Stored dataset items
____________________
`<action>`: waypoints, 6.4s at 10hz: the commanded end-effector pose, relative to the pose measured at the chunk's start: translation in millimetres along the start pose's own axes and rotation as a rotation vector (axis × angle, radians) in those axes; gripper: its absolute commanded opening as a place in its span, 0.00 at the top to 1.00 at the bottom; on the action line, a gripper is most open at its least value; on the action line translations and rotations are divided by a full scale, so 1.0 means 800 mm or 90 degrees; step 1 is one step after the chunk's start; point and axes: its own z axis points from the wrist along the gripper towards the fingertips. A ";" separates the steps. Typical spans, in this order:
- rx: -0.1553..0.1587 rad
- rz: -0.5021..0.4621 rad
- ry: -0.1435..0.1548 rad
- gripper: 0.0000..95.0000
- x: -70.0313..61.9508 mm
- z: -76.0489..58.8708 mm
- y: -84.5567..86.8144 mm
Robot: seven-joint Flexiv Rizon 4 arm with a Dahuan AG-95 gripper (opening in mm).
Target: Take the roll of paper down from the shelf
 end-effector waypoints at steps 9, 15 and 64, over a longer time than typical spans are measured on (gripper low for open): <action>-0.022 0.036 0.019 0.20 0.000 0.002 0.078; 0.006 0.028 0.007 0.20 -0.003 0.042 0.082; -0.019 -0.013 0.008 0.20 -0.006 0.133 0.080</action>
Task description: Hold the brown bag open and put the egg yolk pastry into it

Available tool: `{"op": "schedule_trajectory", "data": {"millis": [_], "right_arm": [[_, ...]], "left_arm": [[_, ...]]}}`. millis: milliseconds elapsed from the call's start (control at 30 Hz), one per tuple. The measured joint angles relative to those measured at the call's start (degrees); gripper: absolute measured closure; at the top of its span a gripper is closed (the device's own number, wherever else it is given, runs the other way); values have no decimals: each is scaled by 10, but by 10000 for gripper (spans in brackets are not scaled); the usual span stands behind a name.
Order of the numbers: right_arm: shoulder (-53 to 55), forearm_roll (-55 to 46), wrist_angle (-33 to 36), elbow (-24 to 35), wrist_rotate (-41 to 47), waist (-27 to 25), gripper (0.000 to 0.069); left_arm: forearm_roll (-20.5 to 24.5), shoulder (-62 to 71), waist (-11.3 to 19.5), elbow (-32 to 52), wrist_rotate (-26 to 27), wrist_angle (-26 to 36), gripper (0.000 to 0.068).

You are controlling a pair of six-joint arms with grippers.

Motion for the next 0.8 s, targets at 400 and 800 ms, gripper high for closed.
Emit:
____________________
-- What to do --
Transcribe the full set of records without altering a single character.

-- Problem solution --
`<action>`: waypoints, 6.4s at 10hz: the commanded end-effector pose, relative to the pose measured at the chunk's start: translation in millimetres along the start pose's own axes and rotation as a rotation vector (axis × angle, radians) in those axes; gripper: its absolute commanded opening as a place in its span, 0.00 at the top to 1.00 at the bottom; on the action line, a gripper is most open at its least value; on the action line translations and rotations are divided by a full scale, so 1.0 means 800 mm or 90 degrees; step 1 is one step after the chunk's start; point and axes: its own z axis points from the wrist along the gripper towards the fingertips. A ";" separates the steps. Typical spans, in this order:
- rx: -0.1553..0.1587 rad
- rz: -0.5021..0.4621 rad
- ry: -0.1435..0.1548 rad
- gripper: 0.0000..95.0000
- x: -70.0313..61.9508 mm
- z: -76.0489..58.8708 mm
- y: -84.5567..86.8144 mm
Robot: seven-joint Flexiv Rizon 4 arm with a Dahuan AG-95 gripper (opening in mm).
Target: Take the roll of paper down from the shelf
 end-effector waypoints at steps 9, 15 and 64, over a longer time than typical spans are measured on (gripper low for open): <action>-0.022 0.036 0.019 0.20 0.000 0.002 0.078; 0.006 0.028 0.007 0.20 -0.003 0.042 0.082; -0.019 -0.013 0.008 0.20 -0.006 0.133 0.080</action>
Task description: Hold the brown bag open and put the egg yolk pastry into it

Available tool: `{"op": "schedule_trajectory", "data": {"millis": [_], "right_arm": [[_, ...]], "left_arm": [[_, ...]]}}`. millis: milliseconds elapsed from the call's start (control at 30 Hz), one per tuple. The measured joint angles relative to those measured at the call's start (degrees); gripper: absolute measured closure; at the top of its span a gripper is closed (the device's own number, wherever else it is given, runs the other way); values have no decimals: each is scaled by 10, but by 10000 for gripper (spans in brackets are not scaled); the usual span stands behind a name.
Order of the numbers: right_arm: shoulder (-53 to 55), forearm_roll (-55 to 46), wrist_angle (-33 to 36), elbow (-24 to 35), wrist_rotate (-41 to 47), waist (-27 to 25), gripper (0.000 to 0.069); left_arm: forearm_roll (-20.5 to 24.5), shoulder (-62 to 71), waist (-11.3 to 19.5), elbow (-32 to 52), wrist_rotate (-26 to 27), wrist_angle (-26 to 36), gripper (0.000 to 0.068).

You are controlling a pair of six-joint arms with grippers.

Motion for the next 0.8 s, targets at 400 and 800 ms, gripper high for closed.
Emit:

This response is now finished.